Thread: Improve shutdown during online backup, take 2

Improve shutdown during online backup, take 2

From
"Albe Laurenz"
Date:
This patch replaces the previous version
http://archives.postgresql.org/pgsql-patches/2008-04/msg00004.php

As suggested by Simon Riggs in
http://archives.postgresql.org/pgsql-patches/2008-04/msg00013.php ,
a smart shutdown will now wait for online backup mode to finish.
The functions that touch "backup_label" have been moved to xlog.c.
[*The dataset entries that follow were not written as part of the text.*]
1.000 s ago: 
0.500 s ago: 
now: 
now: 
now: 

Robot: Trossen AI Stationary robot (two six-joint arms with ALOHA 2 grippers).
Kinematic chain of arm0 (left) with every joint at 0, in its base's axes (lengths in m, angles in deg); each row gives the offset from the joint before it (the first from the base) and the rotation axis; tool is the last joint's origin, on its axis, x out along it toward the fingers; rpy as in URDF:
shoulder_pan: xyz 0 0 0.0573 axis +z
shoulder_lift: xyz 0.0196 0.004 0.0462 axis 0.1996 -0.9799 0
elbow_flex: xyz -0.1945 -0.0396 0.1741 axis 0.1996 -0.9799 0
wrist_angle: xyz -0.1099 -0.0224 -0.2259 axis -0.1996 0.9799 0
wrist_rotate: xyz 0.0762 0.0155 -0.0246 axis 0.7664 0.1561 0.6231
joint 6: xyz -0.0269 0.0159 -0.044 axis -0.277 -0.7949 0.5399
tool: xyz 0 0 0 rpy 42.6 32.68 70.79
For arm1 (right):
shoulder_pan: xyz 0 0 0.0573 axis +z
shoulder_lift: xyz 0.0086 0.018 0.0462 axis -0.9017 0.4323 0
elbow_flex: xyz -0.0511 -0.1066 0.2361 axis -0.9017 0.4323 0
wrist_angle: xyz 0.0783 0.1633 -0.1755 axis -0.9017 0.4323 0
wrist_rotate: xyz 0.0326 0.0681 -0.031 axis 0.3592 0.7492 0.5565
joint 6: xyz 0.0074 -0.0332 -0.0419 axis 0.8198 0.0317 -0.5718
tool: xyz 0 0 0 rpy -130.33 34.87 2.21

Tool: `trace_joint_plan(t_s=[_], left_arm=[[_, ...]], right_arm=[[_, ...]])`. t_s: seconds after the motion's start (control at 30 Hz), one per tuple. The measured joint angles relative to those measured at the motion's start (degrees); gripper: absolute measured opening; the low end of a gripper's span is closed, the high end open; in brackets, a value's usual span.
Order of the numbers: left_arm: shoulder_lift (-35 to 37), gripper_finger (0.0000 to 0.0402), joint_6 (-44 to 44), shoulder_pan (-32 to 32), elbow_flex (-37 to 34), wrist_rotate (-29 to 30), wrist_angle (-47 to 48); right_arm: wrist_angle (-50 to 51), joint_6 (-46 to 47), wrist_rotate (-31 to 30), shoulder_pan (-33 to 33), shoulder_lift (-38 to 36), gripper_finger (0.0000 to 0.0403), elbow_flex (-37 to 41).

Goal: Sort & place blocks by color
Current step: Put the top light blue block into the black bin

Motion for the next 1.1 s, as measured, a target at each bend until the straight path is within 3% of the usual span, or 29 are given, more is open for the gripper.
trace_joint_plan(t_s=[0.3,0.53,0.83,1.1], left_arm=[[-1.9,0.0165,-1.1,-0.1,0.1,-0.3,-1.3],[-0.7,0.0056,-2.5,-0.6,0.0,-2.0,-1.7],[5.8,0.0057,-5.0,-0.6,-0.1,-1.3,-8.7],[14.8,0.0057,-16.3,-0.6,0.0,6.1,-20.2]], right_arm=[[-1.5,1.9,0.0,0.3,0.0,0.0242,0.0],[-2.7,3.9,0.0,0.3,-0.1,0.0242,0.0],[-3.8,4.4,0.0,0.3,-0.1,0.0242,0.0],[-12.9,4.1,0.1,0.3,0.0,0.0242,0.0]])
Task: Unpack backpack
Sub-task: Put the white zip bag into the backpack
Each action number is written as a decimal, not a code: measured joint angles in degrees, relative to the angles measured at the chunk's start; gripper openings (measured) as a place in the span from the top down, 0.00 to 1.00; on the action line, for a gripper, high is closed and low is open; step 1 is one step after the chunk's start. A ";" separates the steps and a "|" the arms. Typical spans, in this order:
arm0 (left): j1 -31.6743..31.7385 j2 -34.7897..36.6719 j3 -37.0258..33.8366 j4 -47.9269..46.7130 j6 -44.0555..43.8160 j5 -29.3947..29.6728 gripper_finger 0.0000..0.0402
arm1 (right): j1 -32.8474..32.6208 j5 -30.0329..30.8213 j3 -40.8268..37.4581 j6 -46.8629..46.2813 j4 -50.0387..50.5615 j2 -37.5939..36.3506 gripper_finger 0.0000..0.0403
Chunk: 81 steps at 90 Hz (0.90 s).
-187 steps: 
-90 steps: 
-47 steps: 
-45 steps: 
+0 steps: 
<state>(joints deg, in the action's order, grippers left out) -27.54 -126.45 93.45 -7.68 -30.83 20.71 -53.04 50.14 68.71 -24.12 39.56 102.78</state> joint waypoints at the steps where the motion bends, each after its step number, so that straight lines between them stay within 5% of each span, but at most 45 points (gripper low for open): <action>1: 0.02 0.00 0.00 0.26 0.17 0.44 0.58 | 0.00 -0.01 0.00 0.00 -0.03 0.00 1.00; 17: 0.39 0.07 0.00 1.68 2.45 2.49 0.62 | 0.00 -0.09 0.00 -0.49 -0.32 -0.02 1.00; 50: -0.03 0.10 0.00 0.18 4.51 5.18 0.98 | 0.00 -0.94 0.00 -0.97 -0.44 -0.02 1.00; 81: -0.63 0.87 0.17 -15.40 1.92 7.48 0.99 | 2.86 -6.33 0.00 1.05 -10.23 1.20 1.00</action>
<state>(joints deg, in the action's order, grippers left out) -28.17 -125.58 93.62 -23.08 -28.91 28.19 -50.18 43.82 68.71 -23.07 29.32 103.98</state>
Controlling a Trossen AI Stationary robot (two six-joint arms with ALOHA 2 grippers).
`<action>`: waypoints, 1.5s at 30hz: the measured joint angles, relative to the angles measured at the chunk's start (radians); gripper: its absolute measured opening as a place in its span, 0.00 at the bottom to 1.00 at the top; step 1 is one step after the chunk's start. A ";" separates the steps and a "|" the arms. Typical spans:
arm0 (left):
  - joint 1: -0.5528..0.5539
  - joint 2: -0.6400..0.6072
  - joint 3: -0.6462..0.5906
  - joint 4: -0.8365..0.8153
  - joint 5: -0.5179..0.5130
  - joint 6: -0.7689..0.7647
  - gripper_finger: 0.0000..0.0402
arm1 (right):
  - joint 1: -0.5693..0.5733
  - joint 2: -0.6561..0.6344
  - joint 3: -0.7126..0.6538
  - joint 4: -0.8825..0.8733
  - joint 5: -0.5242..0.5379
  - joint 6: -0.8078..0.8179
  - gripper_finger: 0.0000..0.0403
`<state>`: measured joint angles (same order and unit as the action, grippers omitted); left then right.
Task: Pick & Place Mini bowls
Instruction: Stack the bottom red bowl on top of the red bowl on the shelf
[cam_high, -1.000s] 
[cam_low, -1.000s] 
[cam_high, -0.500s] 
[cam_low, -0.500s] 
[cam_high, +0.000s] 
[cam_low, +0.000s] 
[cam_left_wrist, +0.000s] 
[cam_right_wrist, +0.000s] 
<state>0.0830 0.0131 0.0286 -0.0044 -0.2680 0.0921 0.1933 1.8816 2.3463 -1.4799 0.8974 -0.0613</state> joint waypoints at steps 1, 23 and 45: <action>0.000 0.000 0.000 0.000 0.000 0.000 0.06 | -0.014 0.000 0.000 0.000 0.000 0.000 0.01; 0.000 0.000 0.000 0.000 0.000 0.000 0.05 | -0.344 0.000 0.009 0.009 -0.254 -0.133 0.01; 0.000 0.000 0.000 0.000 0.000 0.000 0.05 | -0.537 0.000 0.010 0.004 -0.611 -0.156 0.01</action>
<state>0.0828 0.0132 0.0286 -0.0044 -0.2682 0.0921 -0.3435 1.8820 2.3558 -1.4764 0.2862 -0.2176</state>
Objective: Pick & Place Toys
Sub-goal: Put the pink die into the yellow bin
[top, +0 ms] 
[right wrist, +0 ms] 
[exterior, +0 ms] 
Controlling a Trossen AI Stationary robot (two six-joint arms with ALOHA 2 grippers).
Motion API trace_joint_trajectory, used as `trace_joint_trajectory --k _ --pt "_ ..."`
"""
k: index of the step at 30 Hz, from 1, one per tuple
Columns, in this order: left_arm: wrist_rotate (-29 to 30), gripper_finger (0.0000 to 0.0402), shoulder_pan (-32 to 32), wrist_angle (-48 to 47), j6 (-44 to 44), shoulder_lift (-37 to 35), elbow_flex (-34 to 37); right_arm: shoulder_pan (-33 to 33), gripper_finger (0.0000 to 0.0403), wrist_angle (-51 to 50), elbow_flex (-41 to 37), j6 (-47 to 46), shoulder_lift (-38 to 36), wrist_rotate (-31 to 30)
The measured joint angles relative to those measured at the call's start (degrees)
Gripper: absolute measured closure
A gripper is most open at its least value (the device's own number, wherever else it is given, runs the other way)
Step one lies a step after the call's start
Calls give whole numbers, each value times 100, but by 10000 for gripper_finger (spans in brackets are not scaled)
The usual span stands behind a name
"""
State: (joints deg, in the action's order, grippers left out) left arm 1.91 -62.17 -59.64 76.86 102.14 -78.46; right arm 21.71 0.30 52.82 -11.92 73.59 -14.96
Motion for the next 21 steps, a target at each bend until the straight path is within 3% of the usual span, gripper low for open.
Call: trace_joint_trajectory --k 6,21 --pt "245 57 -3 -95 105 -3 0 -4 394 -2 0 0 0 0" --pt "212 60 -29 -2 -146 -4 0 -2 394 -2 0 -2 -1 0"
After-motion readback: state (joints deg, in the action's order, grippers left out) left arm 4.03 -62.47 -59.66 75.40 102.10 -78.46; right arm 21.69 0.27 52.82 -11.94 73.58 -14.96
As suggested by Heikki Linnakangas in
http://archives.postgresql.org/pgsql-patches/2008-04/msg00180.php ,
I have introduced a new postmaster state PM_WAIT_BACKUP.
In this state the postmaster will still accept connections.

Thanks for the feedback!
I'll try to add a link at the Wiki page.

Yours,
Laurenz Albe


Attachment

Re: Improve shutdown during online backup, take 2

From
Simon Riggs
Date:
On Wed, 2008-04-09 at 14:58 +0200, Albe Laurenz wrote:
> This patch replaces the previous version
> http://archives.postgresql.org/pgsql-patches/2008-04/msg00004.php
>
> As suggested by Simon Riggs in
> http://archives.postgresql.org/pgsql-patches/2008-04/msg00013.php ,
> a smart shutdown will now wait for online backup mode to finish.
> The functions that touch "backup_label" have been moved to xlog.c.
>
> As suggested by Heikki Linnakangas in
> http://archives.postgresql.org/pgsql-patches/2008-04/msg00180.php ,
> I have introduced a new postmaster state PM_WAIT_BACKUP.
> In this state the postmaster will still accept connections.
>
> Thanks for the feedback!
> I'll try to add a link at the Wiki page.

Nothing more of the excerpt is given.